- **WHAT IS EXPECTED**: Somewhere below is a line with "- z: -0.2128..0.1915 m" and, later, a line with "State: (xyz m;"; repeat those two lines and all the lines between them, exactly as they are.

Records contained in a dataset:
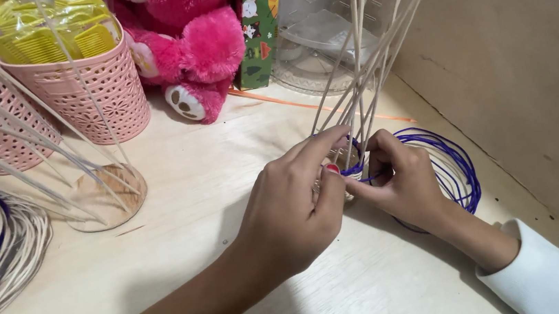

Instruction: Weaving a purple reed strand through vertical supports to create a basket wall.

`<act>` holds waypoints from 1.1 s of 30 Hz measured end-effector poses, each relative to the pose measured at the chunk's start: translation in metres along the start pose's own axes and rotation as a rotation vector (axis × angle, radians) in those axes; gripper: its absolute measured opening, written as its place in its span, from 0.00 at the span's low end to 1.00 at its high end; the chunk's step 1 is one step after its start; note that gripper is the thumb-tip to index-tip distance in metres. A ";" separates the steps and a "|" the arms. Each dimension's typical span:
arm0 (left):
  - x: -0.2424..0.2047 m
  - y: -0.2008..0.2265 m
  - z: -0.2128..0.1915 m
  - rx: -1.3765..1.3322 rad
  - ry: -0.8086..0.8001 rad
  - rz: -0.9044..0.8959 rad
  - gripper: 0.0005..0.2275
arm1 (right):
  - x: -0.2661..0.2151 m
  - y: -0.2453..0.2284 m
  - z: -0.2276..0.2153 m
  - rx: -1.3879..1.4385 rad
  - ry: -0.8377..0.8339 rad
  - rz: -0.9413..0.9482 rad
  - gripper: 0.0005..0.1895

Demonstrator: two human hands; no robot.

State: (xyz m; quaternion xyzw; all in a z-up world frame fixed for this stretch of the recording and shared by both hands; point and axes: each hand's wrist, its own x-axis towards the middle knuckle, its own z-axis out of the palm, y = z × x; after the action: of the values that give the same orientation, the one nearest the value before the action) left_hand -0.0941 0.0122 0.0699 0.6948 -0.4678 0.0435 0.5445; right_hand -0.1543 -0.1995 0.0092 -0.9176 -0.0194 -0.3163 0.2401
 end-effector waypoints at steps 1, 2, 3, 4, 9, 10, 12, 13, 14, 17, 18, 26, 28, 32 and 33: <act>0.001 0.001 -0.002 0.001 0.000 0.002 0.23 | 0.000 0.000 -0.001 0.000 0.002 -0.001 0.24; 0.002 0.002 -0.005 -0.008 -0.054 0.005 0.21 | 0.001 -0.001 -0.003 -0.006 -0.018 -0.014 0.22; 0.003 0.003 -0.007 -0.016 -0.108 0.009 0.20 | 0.001 -0.001 -0.004 -0.011 -0.037 -0.027 0.20; 0.003 0.005 -0.008 -0.015 -0.108 0.009 0.20 | 0.001 -0.003 -0.005 -0.010 -0.037 -0.027 0.20; 0.003 0.023 -0.014 -0.028 -0.192 -0.199 0.13 | 0.000 -0.004 -0.009 -0.154 -0.067 -0.052 0.18; 0.002 0.025 -0.014 -0.028 -0.192 -0.198 0.13 | 0.001 -0.006 -0.010 -0.155 -0.065 -0.053 0.18; -0.001 0.029 -0.014 0.001 -0.224 -0.285 0.20 | 0.002 -0.011 -0.014 -0.179 -0.065 -0.134 0.18; -0.001 0.028 -0.015 0.001 -0.224 -0.284 0.20 | 0.002 -0.009 -0.015 -0.179 -0.065 -0.135 0.18; -0.002 0.027 -0.015 0.004 -0.295 -0.240 0.19 | 0.001 -0.007 -0.015 -0.201 -0.070 -0.153 0.16; -0.001 0.020 -0.019 -0.006 -0.399 -0.079 0.12 | -0.002 0.006 -0.015 -0.254 -0.072 -0.226 0.22; 0.000 0.017 -0.020 -0.020 -0.431 0.039 0.11 | -0.003 0.012 -0.014 -0.289 -0.069 -0.282 0.30; 0.019 0.055 -0.035 -0.102 -0.502 -0.589 0.20 | -0.003 0.006 -0.016 -0.425 -0.061 -0.377 0.29; 0.022 0.060 -0.037 -0.091 -0.506 -0.696 0.20 | -0.002 0.004 -0.016 -0.434 -0.052 -0.391 0.24; 0.021 0.050 -0.032 -0.166 -0.535 -0.744 0.21 | -0.001 0.010 -0.016 -0.485 -0.006 -0.482 0.24; 0.021 0.045 -0.031 -0.205 -0.518 -0.722 0.21 | -0.001 0.012 -0.016 -0.498 0.007 -0.500 0.23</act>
State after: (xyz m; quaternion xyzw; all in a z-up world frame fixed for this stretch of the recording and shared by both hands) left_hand -0.1003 0.0254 0.1266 0.7439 -0.3182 -0.3707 0.4560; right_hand -0.1617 -0.2174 0.0140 -0.9138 -0.1649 -0.3633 -0.0760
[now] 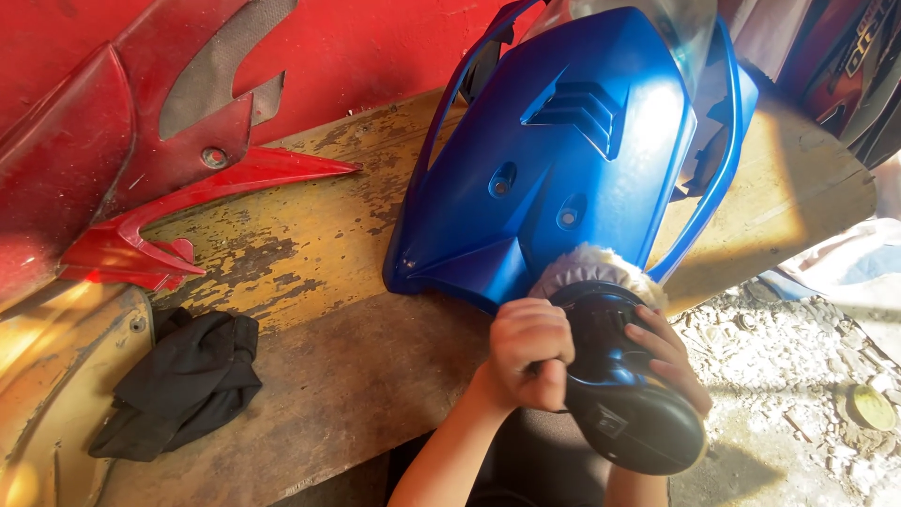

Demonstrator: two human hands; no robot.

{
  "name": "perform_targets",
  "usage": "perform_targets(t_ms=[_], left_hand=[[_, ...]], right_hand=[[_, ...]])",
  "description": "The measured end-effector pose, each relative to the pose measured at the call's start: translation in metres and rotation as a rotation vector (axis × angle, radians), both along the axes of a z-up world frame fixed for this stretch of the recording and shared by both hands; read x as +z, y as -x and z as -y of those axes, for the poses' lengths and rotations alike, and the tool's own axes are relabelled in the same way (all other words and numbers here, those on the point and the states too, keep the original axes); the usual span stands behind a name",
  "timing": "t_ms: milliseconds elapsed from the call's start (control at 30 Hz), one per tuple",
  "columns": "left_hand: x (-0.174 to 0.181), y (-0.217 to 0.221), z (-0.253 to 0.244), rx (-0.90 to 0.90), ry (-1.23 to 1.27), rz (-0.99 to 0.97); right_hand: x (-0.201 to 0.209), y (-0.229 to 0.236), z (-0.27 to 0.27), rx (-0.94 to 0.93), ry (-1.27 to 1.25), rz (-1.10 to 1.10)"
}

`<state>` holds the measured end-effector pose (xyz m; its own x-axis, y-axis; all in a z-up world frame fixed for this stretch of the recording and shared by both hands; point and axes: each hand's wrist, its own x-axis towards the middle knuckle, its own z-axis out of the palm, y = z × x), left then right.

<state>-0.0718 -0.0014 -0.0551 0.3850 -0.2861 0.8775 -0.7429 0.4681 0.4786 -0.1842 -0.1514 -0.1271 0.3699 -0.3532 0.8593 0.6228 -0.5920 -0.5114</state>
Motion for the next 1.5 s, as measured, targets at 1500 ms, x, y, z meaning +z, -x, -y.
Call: perform_targets(t_ms=[1500], left_hand=[[0.011, 0.03, 0.064, -0.121, -0.271, 0.075]], right_hand=[[-0.015, 0.034, 0.04, -0.125, -0.118, 0.066]])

- **ANSWER TO THE EXERCISE**:
  - z: -0.2128..0.1915 m
  - rx: -1.3765..1.3322 rad
  - ry: -0.8086..0.8001 rad
  - rz: -0.9044..0.8959 rad
  - gripper: 0.0005..0.2275
arm1 (right):
  - x: -0.2661..0.2151 m
  - y: -0.2453..0.2284 m
  - z: -0.2276..0.2153 m
  - rx: -1.3879..1.4385 rad
  - ry: -0.8377..0.8339 rad
  - rz: -0.9413..0.9482 rad
  - gripper: 0.0005..0.1895

Demonstrator: two human hands; no robot.

State: (xyz m; quaternion xyzw; all in a z-up world frame fixed for this stretch of the recording and shared by both hands; point and axes: each hand's wrist, its own x-axis towards the middle knuckle, its own z-axis out of the palm, y = z × x; after the action: of the values that give the same orientation, the one nearest the value before the action) left_hand -0.0941 0.0122 0.0699 0.6948 -0.4678 0.0435 0.5445; right_hand -0.1543 -0.1995 0.0092 -0.9176 -0.0194 -0.3163 0.2401

What appears above is the full answer.